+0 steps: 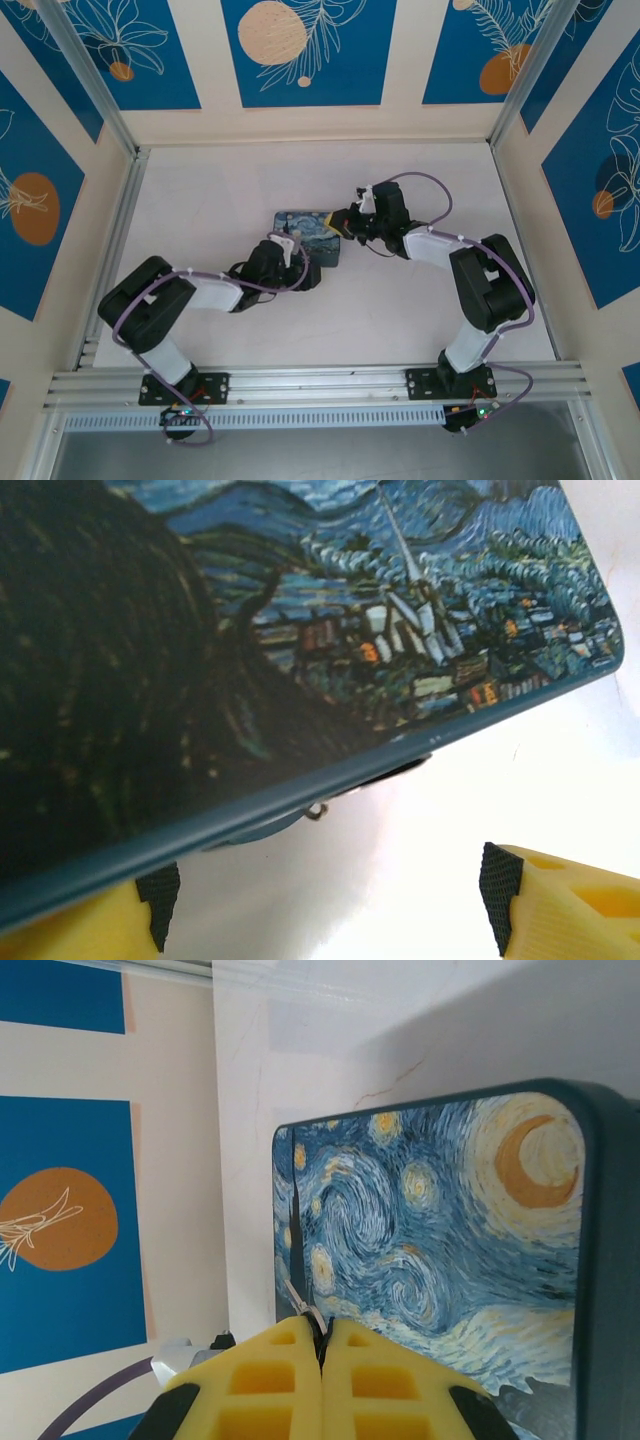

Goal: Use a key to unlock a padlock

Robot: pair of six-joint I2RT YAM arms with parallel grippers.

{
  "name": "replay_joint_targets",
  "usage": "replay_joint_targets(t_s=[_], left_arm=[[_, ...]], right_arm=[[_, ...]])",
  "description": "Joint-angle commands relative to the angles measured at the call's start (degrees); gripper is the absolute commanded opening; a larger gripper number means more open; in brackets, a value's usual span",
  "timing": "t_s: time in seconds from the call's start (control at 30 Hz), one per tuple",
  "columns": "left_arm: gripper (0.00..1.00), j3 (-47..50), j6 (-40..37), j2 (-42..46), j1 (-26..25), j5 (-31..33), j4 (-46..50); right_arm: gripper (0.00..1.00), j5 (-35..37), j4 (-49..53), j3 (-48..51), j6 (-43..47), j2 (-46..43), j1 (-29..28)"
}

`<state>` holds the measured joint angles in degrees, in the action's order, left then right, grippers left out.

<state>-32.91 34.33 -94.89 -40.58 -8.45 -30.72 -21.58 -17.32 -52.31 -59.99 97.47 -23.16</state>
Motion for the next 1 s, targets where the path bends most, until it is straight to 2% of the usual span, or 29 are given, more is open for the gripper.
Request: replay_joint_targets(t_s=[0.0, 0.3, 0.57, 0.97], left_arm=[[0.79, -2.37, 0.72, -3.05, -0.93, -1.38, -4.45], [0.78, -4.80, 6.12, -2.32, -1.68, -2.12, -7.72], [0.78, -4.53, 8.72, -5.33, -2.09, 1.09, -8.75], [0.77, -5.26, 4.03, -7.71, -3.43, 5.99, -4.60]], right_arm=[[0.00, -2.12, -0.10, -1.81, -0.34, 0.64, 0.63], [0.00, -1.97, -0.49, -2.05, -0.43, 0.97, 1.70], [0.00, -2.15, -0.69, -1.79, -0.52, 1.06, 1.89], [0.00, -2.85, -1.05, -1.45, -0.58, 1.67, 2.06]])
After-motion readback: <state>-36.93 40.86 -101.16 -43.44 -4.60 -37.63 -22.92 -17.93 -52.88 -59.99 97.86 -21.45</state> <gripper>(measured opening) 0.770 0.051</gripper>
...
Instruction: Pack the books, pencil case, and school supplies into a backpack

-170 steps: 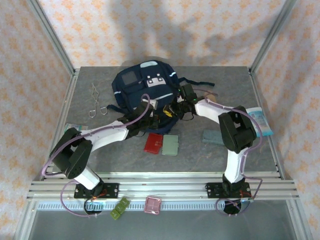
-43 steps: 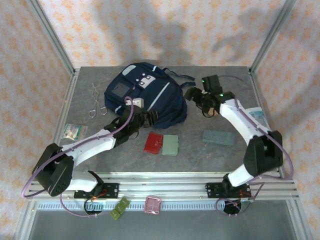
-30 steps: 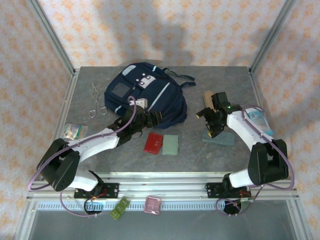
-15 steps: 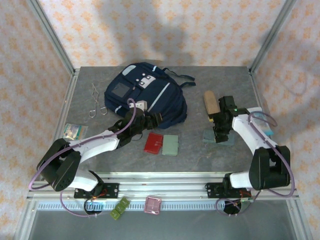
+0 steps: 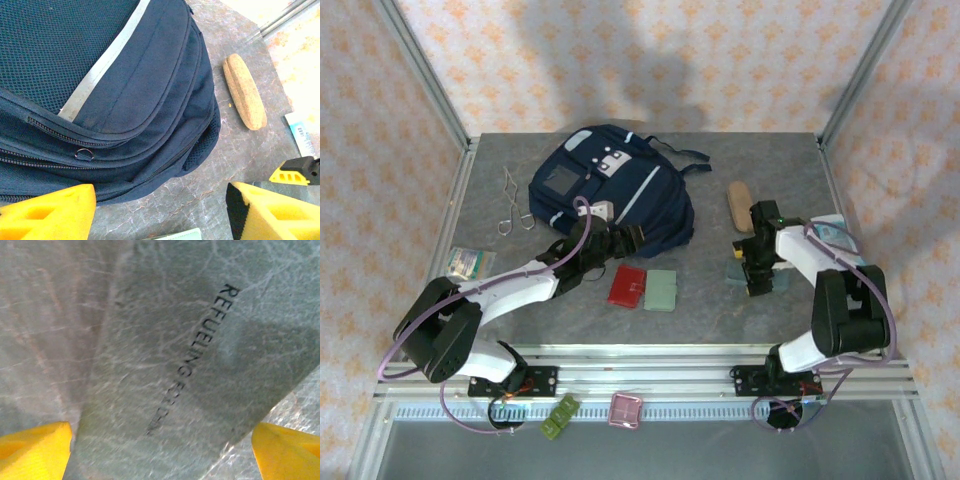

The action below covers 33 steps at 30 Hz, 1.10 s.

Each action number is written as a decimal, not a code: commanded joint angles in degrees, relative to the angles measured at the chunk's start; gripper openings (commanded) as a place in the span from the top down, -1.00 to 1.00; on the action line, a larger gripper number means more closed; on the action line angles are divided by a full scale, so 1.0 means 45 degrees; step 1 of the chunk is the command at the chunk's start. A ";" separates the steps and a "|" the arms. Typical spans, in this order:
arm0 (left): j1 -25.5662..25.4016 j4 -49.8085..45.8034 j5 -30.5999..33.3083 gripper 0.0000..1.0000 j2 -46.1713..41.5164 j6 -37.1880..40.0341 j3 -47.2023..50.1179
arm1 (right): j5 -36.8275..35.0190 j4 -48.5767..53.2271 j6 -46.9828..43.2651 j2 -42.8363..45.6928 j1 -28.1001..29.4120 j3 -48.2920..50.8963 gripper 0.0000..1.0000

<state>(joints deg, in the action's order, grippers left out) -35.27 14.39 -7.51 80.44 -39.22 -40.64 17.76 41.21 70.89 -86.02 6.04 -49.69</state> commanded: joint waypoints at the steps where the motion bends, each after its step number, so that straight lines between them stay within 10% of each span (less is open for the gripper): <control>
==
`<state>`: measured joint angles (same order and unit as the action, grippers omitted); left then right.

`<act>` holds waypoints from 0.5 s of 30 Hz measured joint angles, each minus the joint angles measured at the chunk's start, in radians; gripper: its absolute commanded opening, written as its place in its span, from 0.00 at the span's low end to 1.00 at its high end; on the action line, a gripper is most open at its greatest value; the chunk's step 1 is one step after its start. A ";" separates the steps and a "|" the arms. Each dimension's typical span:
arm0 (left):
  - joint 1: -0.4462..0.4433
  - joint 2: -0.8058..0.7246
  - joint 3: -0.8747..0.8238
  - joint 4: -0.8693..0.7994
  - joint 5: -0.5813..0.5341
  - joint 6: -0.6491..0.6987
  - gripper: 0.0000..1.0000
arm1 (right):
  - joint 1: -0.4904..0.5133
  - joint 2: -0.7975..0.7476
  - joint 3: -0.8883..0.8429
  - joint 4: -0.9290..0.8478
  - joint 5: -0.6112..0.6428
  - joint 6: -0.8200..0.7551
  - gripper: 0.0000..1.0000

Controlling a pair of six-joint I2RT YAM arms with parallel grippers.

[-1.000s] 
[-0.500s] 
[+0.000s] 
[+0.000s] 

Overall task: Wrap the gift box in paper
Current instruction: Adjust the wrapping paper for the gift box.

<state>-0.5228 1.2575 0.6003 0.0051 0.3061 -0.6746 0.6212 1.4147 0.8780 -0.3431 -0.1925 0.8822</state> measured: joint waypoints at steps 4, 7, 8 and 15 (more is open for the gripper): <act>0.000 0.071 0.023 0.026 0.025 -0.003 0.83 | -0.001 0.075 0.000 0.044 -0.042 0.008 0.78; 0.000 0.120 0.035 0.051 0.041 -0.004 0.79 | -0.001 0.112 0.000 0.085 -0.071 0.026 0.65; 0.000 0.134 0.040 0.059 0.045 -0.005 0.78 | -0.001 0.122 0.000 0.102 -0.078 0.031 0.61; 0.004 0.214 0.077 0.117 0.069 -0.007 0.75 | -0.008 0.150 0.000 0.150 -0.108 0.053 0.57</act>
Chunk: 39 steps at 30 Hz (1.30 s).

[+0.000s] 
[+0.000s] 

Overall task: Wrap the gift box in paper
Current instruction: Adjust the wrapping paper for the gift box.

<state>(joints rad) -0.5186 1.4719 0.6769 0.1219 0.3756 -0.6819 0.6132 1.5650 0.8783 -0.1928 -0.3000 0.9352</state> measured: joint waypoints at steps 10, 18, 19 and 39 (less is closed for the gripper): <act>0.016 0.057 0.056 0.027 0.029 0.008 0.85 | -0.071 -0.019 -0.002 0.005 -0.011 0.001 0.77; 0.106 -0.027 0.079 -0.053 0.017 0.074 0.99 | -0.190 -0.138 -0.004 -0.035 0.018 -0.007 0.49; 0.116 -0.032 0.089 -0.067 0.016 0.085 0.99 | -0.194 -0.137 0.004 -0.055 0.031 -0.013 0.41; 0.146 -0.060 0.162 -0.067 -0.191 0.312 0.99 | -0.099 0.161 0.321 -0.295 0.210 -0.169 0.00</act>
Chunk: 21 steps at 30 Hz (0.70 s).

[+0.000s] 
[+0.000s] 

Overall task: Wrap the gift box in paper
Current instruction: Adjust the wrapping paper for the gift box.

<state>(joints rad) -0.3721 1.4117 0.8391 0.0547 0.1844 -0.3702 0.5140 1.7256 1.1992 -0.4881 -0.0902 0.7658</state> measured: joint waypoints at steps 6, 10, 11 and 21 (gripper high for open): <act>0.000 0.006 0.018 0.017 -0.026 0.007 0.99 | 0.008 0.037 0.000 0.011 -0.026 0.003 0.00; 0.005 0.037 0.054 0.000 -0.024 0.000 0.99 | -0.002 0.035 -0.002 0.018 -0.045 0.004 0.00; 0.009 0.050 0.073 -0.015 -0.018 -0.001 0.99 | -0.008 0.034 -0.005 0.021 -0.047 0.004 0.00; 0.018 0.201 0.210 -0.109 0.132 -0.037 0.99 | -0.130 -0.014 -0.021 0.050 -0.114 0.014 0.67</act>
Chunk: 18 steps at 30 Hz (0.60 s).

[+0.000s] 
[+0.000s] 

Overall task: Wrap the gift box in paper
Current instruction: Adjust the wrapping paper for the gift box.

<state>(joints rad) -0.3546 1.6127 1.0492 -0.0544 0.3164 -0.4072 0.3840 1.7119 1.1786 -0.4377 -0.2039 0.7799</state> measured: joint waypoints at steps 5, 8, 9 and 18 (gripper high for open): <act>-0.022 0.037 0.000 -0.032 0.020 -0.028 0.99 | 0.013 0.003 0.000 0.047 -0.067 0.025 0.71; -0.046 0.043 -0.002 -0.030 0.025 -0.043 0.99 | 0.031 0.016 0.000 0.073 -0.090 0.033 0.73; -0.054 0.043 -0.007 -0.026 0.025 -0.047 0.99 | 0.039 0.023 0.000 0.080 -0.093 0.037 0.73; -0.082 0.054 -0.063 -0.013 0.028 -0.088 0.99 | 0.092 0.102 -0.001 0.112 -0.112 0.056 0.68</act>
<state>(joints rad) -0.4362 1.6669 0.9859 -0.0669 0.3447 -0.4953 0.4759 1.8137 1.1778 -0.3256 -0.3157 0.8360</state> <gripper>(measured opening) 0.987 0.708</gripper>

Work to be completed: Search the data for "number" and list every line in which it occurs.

Answer for this exercise:
  "description": "Joint-angle commands relative to the angles measured at the call's start (degrees); gripper is the absolute commanded opening; a larger gripper number means more open; in brackets, a value's usual span",
Each action number is written as a decimal, not a code: commanded joint angles in degrees, relative to the angles measured at the chunk's start; gripper openings (commanded) as a place in the span from the top down, -1.00 to 1.00; on the action line, a larger gripper number means more closed; on the action line angles are divided by a full scale, so 1.0 means 45 degrees; step 1 of the chunk is the command at the chunk's start. A ";" separates the steps and a "|" the arms. Typical spans, in this order:
<state>(joints deg, in the action's order, grippers left out) -35.27 14.39 -7.51 80.44 -39.22 -40.64 17.76 41.21 70.89 -86.02 6.04 -49.69</state> commanded: joint waypoints at the steps where the motion bends, each after its step number, so that straight lines between them stay within 10% of each span (less is open for the gripper): <control>

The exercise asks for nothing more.